Will consider Senior CIP Analyst or regular CIP Analyst; however, only Senior requirements are listed as they are the maximum level of skills and experience that would be required.

Senior

This position is part of a team responsible for ensuring EKPC remains compliant with applicable North American Electric Reliability Corporation (NERC) Critical Infrastructure Program (CIP) standards. The role requires extensive knowledge of CIP standards, their purpose in reducing Bulk Electric System risk, identifies and solves complex problems/processes, and analyzes technical evidence.

Key Responsibilities

- Develops and maintains EKPC¿s CIP program, including policies, plans, procedures, and internal controls. Oversees document reviews, communicates changes, develops and reviews internal controls, and tests effectiveness.

- Serves as an expert resource to management and subject matter experts (SMEs), providing clarification, interpretation, technical guidance, advice, and support on meeting the NERC CIP requirements.

- Serves as a SME for CIP administrative requirements, including training development and delivery, PRA initiation, and processing access requests (physical, electronic, and BCSI). Plans, coordinates, and documents meetings for drills and supply chain assessments.

- Monitors standards under development, assesses impact to EKPC, communicates changes, and develops/steers implementation plans.

- Monitors compliance activity due dates and timely completion by SMEs.

- Serve as a primary compliance contact with SERC for CIP matters, ensuring timely completion of self-reports, mitigation plans, RFIs, etc. by SMEs and standard owners.

- Facilitates regulatory engagements, including audits, spot checks, and self-certifications.

- Assists in the administration of SigmaFlow, and other workflow and documentation systems.

- Assists team members in performing technical SME duties when needed.

- Performs periodic, including baseline reviews, access reviews, or privilege reviews, as needed.

- Monitors and collects visitor logs.

- Performs other duties as assigned.

Key Requirements

Education and Certifications / Licenses:

- Bachelor's degree in a related technical field.

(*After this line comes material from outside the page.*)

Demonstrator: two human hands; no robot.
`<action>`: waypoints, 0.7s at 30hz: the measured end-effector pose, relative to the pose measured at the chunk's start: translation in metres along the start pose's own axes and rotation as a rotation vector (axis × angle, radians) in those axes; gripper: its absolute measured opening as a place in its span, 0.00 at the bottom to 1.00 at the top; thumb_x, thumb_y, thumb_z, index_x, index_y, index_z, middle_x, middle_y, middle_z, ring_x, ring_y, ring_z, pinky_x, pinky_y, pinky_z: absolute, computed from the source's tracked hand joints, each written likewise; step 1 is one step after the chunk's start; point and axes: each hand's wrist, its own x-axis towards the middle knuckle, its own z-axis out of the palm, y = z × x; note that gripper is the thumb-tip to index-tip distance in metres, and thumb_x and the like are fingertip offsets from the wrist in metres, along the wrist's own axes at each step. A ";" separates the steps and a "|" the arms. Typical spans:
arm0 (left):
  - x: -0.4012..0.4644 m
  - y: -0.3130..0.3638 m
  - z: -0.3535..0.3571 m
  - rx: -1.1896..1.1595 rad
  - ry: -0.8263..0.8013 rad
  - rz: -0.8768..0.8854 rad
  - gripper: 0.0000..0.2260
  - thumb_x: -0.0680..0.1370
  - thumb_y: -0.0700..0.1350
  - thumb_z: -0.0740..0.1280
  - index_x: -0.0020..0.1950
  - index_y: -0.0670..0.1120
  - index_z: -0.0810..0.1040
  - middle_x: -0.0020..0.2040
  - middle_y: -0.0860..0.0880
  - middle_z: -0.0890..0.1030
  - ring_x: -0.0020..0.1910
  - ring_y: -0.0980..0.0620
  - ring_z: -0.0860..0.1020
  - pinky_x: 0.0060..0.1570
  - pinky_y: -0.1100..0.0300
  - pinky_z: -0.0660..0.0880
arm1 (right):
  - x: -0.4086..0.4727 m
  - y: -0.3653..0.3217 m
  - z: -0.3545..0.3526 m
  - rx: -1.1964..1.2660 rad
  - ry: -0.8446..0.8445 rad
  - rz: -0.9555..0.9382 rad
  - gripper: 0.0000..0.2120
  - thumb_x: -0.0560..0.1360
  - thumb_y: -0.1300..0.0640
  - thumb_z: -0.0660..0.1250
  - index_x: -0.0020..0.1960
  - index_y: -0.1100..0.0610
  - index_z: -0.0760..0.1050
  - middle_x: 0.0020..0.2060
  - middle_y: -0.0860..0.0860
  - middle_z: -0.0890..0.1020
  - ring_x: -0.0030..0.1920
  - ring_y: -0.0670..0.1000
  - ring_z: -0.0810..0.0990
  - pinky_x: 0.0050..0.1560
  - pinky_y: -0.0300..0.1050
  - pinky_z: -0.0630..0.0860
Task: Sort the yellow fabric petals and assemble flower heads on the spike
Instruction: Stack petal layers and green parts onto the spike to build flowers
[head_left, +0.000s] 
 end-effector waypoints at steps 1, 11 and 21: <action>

An equivalent combination of education and experience may substitute.

- Certified Information System Auditor (CISA) preferred.

Experience:

- Seven (7) years of related experience.

- Demonstrated experience in auditing or regulatory compliance required.

Skills and Abilities:

- Thorough knowledge of EKPC and CIP policies and procedures.

- General understanding of computing and network architecture and functionality.

- Thorough knowledge of SigmaFlow compliance management system.

- Proficient knowledge of Microsoft Office suite

- Excellent verbal, written, and listening communication skills.

- Excellent interpersonal skills and the ability to work with staff at all levels of the organization, including external contacts.

- Provides thorough and timely communication to leadership, peers, and stakeholders.

- Ability to balance detail orientation with big-picture understanding.

- Excellent documentation and organization skills.

- Ability to prioritize work, manage time, and adhere to deadlines.

- Ability to work independently and as part of a team.

- Ability to exercise discretion and maintain confidentiality.

Competencies

- Technical/Professional Knowledge and Skills

- Planning and Organizing

- Information Monitoring

- Gaining Commitment

- Communication

Working Conditions

- Usual office conditions apply to this position with occasional lifting up to twenty (20) pounds.

- Occasional work outside normal hours required.

- Some travel within the system and occasional out-of-state, which may be overnight.

- Must maintain valid driver's license.

- Must wear personal protective equipment as appropriate.